• DATA BELOW:
# # # # #

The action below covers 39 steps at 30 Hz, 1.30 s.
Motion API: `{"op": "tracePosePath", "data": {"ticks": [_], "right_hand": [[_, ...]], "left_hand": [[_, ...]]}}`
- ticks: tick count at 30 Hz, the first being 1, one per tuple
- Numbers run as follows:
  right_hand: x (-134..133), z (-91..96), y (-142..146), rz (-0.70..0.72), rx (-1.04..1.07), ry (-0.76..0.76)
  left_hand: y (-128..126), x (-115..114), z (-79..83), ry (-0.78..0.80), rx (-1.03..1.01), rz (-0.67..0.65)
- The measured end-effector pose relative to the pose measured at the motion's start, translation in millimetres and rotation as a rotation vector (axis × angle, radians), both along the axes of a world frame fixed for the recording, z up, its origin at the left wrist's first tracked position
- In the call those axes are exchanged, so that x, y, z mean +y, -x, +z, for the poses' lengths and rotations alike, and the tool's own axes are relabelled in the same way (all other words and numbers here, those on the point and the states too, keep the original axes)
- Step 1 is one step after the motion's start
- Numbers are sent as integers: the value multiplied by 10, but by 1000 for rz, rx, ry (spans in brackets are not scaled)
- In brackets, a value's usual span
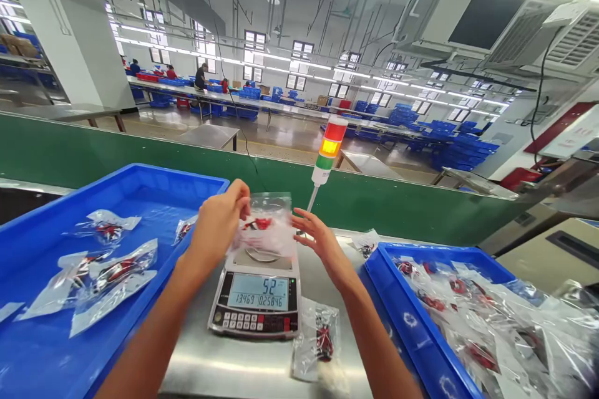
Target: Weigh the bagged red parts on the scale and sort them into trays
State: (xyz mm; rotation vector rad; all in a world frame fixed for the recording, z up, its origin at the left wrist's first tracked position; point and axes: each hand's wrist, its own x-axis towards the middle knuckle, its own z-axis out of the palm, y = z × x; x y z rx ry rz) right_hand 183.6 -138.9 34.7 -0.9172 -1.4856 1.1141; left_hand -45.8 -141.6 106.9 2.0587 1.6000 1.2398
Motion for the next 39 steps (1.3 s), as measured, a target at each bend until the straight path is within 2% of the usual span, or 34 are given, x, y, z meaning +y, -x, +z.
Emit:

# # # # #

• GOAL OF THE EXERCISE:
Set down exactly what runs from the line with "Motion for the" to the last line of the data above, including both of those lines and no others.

• THE ANSWER:
Motion for the next 39 steps (1.3 s), as measured, a target at each bend until the straight path is within 2% of the usual span, or 34 are given, x, y, z meaning +y, -x, +z.
Emit:

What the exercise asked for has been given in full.